Last but not least if you were going to try and test this and in the event of actual failovers also, you would end up with many small partitions, and also if the storage isn't mirrored or replicated then you would lose some form of SIS along the way, and having mentioned SIS, i'm not quite sure how EV would react if it believes that an attachment has already been stored and what will happen when it tries to verify it.

 

For instance if you have E:\Vault Stores\Ptn1 and you have a document shared called myWordDoc.docx thats 1.2MB and then you fail over to E:\Vault Stores\Ptn2 and the same document comes in, EV would normally say this item is the same as an item already stored, so i'm going to share it

I don't know whether it would error because the item is not available, or whether it would simply just say "the items there, i'm not going to check whether its available" and then when you try to open the item again it errors out because the sis part isn't available.

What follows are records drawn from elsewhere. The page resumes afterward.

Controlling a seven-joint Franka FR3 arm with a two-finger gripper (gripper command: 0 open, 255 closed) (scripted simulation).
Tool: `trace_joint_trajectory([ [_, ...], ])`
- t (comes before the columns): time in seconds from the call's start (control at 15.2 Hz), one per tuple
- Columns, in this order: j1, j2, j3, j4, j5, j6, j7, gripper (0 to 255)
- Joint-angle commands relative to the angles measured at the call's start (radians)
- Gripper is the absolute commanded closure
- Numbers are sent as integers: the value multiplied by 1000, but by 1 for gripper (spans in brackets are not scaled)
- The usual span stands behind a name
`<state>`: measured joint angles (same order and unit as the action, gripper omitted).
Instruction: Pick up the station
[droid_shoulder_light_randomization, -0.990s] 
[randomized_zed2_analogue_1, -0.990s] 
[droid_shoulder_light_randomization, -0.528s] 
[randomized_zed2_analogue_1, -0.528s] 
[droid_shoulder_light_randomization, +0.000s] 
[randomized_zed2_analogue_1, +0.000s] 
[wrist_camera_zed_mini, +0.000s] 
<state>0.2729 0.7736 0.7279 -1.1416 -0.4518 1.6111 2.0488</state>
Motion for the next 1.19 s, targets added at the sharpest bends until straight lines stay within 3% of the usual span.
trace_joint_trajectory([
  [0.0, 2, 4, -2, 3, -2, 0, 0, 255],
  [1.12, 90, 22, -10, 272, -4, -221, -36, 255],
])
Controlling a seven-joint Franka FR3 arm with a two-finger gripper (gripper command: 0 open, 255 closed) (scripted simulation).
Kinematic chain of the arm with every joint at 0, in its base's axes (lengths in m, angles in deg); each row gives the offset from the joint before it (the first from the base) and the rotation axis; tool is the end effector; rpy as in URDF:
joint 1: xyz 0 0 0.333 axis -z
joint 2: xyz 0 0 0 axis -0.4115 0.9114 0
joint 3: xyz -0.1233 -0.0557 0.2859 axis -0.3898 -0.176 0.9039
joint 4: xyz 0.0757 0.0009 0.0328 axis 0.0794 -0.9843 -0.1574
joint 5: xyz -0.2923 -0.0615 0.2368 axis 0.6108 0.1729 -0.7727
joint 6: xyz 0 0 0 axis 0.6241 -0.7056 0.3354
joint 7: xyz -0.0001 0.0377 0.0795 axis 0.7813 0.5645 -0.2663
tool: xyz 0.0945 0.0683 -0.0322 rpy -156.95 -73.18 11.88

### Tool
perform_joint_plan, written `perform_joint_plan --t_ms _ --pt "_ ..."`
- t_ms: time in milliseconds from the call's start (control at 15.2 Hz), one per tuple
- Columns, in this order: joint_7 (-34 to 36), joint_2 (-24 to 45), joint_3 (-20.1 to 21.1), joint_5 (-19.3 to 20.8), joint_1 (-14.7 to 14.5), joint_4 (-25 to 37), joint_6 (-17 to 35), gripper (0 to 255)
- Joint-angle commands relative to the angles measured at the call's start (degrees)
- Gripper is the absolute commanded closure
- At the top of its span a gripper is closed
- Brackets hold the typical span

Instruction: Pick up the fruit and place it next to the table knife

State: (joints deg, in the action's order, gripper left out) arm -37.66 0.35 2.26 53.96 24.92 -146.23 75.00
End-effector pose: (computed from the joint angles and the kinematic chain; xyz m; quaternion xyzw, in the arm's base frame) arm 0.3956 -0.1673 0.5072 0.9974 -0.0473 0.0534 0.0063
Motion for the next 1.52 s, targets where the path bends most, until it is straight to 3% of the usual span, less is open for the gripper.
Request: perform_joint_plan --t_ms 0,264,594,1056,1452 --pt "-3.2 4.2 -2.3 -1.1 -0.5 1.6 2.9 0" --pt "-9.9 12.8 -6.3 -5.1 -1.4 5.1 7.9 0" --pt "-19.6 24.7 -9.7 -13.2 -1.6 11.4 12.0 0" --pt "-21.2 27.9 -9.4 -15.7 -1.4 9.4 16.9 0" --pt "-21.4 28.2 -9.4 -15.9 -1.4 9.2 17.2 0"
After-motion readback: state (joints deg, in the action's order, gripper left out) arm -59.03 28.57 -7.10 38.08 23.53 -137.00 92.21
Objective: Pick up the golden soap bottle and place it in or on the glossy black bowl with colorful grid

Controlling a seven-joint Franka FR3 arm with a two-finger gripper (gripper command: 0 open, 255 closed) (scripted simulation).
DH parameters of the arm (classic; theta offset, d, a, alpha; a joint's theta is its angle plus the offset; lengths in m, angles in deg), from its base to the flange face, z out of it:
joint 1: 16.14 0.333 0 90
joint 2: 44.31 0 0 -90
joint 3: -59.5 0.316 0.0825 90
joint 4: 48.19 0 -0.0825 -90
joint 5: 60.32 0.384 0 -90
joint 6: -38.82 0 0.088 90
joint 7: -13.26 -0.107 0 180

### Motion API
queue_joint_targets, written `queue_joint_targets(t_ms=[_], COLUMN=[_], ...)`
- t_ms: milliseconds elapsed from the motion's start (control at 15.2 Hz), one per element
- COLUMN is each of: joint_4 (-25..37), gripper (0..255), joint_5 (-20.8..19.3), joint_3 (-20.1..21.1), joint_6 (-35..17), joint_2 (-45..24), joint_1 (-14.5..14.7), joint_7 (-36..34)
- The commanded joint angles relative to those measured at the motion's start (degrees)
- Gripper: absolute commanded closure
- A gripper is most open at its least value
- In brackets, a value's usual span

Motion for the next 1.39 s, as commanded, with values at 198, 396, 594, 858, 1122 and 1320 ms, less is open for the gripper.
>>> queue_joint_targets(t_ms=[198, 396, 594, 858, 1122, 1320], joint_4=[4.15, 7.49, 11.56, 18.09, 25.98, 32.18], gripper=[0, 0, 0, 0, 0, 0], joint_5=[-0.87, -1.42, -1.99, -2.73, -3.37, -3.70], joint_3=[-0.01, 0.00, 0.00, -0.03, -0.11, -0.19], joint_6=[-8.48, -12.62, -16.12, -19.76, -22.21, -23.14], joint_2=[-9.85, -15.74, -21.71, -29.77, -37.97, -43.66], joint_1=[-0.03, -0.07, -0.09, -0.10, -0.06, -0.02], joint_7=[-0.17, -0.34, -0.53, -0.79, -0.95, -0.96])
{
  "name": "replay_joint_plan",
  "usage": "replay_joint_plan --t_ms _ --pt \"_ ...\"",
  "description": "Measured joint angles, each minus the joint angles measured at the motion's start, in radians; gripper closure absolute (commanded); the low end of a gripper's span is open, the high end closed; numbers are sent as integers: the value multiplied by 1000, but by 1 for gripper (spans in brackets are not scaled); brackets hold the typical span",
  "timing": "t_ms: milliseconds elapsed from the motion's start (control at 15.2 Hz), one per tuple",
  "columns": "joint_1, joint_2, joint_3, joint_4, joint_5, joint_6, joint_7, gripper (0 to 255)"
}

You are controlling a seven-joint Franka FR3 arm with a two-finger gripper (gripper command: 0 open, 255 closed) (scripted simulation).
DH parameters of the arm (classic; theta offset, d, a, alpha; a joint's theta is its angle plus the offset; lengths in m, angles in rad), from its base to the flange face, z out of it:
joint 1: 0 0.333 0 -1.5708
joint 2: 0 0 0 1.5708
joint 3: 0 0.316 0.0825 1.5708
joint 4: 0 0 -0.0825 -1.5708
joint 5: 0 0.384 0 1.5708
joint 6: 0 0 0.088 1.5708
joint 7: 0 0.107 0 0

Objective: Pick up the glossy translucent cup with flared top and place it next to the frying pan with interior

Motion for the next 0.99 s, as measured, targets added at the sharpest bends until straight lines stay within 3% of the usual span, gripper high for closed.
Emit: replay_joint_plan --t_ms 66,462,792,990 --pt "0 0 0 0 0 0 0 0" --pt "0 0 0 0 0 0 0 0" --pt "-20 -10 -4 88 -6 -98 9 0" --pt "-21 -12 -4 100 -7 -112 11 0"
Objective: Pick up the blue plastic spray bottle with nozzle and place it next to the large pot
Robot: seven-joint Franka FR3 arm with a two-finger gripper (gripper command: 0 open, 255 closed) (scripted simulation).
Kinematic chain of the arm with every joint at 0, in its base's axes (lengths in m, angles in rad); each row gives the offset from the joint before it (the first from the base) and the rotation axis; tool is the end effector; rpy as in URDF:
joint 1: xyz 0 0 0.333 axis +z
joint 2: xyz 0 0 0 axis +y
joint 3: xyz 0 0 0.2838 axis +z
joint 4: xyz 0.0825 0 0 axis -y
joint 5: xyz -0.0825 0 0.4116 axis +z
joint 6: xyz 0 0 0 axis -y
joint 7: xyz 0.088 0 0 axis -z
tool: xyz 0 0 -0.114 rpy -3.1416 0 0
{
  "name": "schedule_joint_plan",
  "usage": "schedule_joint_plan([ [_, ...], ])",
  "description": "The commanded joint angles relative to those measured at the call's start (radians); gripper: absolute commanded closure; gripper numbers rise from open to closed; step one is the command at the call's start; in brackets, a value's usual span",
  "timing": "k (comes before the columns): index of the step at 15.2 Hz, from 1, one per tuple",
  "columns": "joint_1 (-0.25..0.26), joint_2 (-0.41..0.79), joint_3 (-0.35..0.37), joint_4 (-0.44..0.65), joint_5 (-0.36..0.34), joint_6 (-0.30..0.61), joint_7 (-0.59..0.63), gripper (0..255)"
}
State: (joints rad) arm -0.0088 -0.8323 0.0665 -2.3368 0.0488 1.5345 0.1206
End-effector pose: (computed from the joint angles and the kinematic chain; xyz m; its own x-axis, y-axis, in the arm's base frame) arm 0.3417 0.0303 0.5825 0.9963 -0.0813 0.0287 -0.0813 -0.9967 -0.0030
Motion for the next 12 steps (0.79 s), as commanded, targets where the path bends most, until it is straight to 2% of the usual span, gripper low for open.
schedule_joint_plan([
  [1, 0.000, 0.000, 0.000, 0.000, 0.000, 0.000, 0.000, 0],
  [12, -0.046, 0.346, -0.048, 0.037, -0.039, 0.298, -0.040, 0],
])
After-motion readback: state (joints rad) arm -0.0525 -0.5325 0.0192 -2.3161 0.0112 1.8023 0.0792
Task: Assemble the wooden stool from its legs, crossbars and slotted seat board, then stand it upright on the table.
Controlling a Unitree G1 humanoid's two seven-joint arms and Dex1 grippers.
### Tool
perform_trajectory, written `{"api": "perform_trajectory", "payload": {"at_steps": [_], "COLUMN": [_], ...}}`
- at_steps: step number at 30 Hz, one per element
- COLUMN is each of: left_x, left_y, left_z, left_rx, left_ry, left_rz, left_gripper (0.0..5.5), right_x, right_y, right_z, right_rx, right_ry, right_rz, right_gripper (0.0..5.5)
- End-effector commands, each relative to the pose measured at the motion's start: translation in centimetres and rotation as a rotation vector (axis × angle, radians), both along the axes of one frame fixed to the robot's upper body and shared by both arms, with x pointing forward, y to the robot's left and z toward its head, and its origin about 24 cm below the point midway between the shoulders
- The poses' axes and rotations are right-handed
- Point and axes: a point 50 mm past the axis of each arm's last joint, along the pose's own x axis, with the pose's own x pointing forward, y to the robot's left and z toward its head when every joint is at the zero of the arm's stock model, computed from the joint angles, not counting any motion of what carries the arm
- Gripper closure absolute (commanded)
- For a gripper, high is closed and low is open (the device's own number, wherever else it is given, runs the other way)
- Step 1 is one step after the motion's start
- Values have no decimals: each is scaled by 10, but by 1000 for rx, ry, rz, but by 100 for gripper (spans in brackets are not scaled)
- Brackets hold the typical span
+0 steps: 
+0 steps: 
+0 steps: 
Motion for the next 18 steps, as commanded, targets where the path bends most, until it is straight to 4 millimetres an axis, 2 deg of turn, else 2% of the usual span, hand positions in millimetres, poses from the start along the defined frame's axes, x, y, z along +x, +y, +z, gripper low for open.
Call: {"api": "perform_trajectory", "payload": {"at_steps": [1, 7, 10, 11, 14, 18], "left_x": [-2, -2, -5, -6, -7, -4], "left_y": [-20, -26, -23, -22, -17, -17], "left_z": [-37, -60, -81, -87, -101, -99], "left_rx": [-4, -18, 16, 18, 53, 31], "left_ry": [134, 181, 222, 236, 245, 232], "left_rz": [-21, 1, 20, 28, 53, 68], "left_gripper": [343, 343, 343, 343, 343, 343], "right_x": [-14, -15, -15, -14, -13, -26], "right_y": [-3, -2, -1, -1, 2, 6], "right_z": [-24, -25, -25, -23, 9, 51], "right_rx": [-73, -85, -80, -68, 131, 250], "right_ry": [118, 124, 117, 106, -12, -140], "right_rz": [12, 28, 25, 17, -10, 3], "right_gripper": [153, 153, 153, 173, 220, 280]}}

Either that or it may check for the existance and then it says not available so i'm going to share this as a new file, and now you have duplicated data in your storage

 

As for the cluster option, i believe you can have HA (High Availability) set for storage failures, however part of the cluster failover will be to stop services on one server and then start on the other server (if it can do it gracefully enough)


To be honest though, what you want to do with clustering and storage isn't advisable but what i would suggest is having a look in to the VMWare ESX fail over solutions that are a lot quicker and a lot more seamless and look at having replicated or mirrored storage, though i believe the cost for those would go up some.

Personally i would invest more in having the storage be more highly available and concentrate less on the EV servers

https://www.linkedin.com/in/alex-allen-turl-07370146

iternity
Level 4
Partner

Hello all,

 

thanks for your answers, that has been very insightful.

 

bjorn

JesusWept3
Level 6
Partner Accredited Certified
don't forget to select something as a solution if you feel its been helpful :)
https://www.linkedin.com/in/alex-allen-turl-07370146

ggeorgi
Level 5
Partner Accredited

You need to implement a storage mirroring solution.... this means that disks from different storages, will belong in a mirror set so if the disk of the first storage or the whole storage, fails it will continue writing or reading from the second disk. I do not want to mention any brands in this forum. Maybe just google the "storage mirroring software". Unfortunately it is not cheap solutions.